Anthony Barnett sums up very well what the government proposals entail and imply (as far as I know – I can’t find the text of the bill):

“On education my response is that I don’t think Clegg understands what is happening, or if he does he is a completely dishonourable cynic. He is obsessed with the issue of what the students are liable for, as well he might be for this is where he made his pledge. My point is that the very steep increase in fees and loans is combined with a withdrawal of state funding as well. I know one major London department that has lost the whole of its grant. Henceforth it has to fund itself entirely from its student income. It must therefore compete for student applications. It will be forced to drop specialist areas, that may well be the seed corn of the future, if this means employing staff who don’t attract lots of students, whatever the staff’s judgment about the international future of their field. This is the marketisation of higher education, turning what is taught into a commodity and forcing out the eccentric, the different, the original and the traditional but unpopular, all of which a university should strive to preserve for society because this is an essential part of what a university must try to be: a place of universal learning.

Second, still on universities, while withdrawing direct state funding, the government is recycling it through students in the form of large loans, which the banks will charge interest on but which the government will guarantee. Leaving aside the increase in government debt this will entail (ah ha), this ensures that private capital gets a slice of what remains a state sponsored policy. This is the second way in which higher education funding is being marketised.  My point is not that graduates should not pay a contribution (I’d prefer a graduate tax, but then, of course, the banks can’t charge interest).
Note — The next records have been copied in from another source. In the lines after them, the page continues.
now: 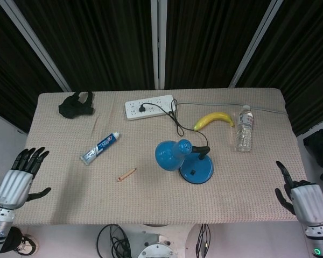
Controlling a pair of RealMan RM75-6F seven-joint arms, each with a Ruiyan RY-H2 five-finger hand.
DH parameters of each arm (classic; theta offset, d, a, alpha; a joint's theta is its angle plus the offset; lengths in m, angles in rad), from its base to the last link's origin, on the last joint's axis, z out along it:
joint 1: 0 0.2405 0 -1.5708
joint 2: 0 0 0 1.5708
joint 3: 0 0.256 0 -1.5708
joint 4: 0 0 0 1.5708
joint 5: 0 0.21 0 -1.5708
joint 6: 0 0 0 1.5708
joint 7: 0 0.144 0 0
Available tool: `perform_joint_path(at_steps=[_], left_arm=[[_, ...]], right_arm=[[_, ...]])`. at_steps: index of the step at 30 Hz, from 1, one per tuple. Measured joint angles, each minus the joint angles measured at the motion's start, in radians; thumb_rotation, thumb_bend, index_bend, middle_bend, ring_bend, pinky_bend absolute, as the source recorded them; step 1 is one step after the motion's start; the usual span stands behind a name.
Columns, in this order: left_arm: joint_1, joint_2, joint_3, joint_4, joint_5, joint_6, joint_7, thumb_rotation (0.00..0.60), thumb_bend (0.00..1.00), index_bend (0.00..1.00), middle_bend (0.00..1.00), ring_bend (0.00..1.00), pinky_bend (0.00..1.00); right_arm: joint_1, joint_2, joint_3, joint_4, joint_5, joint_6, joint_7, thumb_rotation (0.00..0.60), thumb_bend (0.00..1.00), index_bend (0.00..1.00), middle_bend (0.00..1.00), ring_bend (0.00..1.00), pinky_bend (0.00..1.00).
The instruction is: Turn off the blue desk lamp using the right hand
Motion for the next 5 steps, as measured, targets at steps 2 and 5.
perform_joint_path(at_steps=[2,5], left_arm=[[0.0,0.0,-0.001,0.004,-0.002,0.0,-0.003,0.6,0.03,0.03,0.0,0.0,0.0],[-0.001,0.0,-0.004,0.009,-0.013,-0.005,-0.01,0.6,0.03,0.03,0.0,0.0,0.0]], right_arm=[[-0.012,0.015,0.006,-0.003,0.046,-0.01,-0.012,0.6,0.07,0.0,0.08,0.05,0.24],[-0.03,0.034,0.023,-0.01,0.124,-0.043,-0.019,0.6,0.03,0.0,0.0,0.0,0.1]])
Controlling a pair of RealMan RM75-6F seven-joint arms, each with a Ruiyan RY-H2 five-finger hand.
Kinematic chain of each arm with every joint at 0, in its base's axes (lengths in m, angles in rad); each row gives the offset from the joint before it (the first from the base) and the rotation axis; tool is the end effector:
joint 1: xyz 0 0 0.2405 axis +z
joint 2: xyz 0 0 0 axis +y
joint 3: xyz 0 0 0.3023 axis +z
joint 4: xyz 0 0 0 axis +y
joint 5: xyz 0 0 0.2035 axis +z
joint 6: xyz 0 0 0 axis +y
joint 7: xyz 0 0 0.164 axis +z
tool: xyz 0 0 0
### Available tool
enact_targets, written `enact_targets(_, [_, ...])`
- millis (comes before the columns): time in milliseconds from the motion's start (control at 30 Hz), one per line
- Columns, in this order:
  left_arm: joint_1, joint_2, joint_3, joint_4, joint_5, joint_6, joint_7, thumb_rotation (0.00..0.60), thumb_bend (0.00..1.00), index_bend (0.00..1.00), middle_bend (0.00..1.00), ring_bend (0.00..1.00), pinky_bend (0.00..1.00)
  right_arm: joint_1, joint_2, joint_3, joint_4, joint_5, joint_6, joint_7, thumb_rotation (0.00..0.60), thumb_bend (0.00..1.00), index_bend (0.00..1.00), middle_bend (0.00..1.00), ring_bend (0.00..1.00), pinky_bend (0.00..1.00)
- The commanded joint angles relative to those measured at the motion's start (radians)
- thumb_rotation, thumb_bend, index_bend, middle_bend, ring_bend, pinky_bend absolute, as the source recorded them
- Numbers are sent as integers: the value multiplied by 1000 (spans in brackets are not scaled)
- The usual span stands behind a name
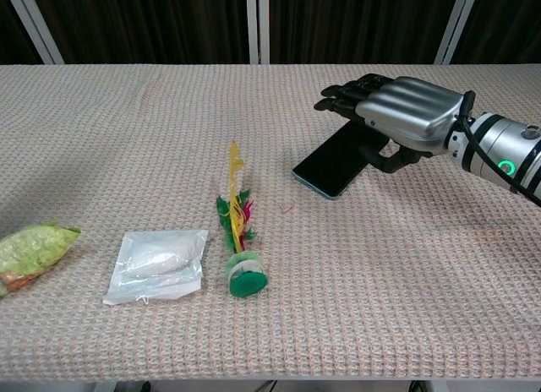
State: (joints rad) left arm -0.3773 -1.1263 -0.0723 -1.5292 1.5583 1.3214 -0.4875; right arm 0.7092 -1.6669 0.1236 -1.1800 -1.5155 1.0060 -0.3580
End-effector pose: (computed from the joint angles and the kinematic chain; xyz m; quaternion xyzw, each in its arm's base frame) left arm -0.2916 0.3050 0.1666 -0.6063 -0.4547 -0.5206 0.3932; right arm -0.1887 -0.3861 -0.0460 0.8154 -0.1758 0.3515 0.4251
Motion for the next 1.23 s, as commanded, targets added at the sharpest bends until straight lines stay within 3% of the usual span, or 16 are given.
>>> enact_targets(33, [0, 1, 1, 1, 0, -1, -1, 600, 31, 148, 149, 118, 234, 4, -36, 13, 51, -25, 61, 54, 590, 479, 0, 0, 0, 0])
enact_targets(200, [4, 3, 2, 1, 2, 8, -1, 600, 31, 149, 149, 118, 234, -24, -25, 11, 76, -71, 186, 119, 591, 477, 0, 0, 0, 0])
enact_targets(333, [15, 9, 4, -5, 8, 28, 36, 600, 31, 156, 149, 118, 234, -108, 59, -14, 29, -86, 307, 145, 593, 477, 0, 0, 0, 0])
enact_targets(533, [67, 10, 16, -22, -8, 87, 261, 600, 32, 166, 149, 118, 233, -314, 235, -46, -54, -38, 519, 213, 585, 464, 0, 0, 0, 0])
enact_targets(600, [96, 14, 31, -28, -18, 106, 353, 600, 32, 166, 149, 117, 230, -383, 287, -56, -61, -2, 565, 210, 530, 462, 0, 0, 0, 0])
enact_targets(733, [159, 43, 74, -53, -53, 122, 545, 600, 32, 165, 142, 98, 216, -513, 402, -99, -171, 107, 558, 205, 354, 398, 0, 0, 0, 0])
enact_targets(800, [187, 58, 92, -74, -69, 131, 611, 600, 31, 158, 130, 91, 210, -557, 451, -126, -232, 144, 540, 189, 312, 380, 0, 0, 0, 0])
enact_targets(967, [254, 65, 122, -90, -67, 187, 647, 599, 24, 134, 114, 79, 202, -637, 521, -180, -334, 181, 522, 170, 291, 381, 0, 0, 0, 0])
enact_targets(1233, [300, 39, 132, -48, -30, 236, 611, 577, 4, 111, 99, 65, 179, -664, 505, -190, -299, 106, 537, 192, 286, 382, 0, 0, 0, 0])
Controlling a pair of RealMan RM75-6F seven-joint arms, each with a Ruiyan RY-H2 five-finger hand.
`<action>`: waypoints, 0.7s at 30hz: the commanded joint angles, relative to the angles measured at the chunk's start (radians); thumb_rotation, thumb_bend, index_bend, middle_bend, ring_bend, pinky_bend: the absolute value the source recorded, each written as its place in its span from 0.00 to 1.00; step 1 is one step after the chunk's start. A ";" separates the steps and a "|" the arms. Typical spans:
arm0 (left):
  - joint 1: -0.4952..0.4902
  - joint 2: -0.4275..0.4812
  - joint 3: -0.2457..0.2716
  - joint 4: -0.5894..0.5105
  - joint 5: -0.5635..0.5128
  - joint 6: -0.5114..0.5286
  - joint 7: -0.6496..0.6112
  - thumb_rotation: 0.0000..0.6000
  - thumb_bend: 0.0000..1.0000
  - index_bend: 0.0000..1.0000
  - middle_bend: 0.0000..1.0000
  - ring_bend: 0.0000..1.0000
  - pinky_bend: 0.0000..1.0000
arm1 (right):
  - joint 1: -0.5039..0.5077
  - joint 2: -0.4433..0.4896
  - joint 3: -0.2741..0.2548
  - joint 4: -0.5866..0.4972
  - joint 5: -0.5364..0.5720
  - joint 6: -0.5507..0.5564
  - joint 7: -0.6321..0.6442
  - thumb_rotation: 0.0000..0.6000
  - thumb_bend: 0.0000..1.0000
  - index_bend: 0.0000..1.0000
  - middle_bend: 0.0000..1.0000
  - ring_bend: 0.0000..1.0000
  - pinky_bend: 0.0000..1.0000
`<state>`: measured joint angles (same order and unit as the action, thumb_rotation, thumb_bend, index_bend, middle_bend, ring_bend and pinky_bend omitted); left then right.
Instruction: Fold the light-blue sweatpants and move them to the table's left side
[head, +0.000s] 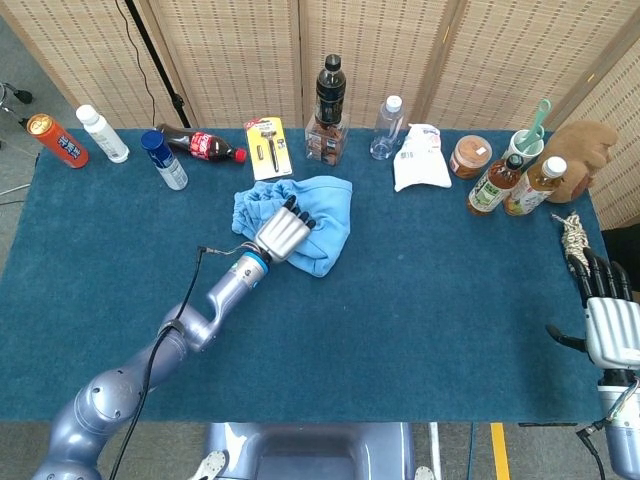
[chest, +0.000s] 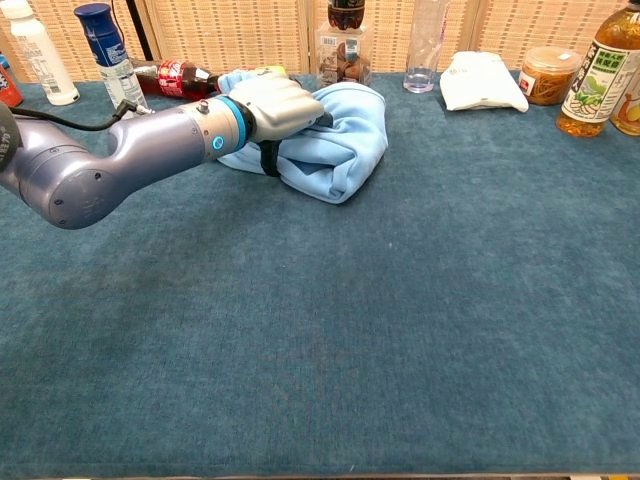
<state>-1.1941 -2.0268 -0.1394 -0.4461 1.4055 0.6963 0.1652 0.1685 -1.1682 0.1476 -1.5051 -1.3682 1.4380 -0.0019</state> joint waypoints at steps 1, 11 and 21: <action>0.013 -0.001 0.012 0.017 0.022 0.046 -0.028 1.00 0.70 0.80 0.69 0.71 0.82 | -0.001 0.000 0.000 -0.001 -0.004 0.002 0.000 1.00 0.00 0.00 0.00 0.00 0.00; 0.063 0.046 0.034 -0.003 0.058 0.166 -0.071 1.00 0.76 0.88 0.77 0.78 0.87 | -0.005 0.006 -0.001 -0.015 -0.021 0.009 0.010 1.00 0.00 0.00 0.00 0.00 0.00; 0.102 0.148 0.042 -0.116 0.090 0.279 -0.065 1.00 0.75 0.88 0.77 0.78 0.87 | -0.011 0.015 -0.001 -0.030 -0.037 0.019 0.017 1.00 0.00 0.00 0.00 0.00 0.00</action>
It is that the larger values of society and scholarship are also being amputated and they are a vital part of what defines us as a society. As we lose these limbs, the Coalition is in effect, whether Nick understands it or not, seeking to ensure that the market colonises our minds and, finally, our sense of what is possible.”

Lib Dem Greg Mulholland is urging a postponement of the vote on 9th pending a better-thought-out white paper on reform in 2011. The withdrawal of public funding then also needs to be postponed, and it should be.

On False Economy, they are gathering opposition to the cuts and some alternatives to the cuts. Though if the truth be told – and not unrelated to our predicament – they’re a little light on the alternatives.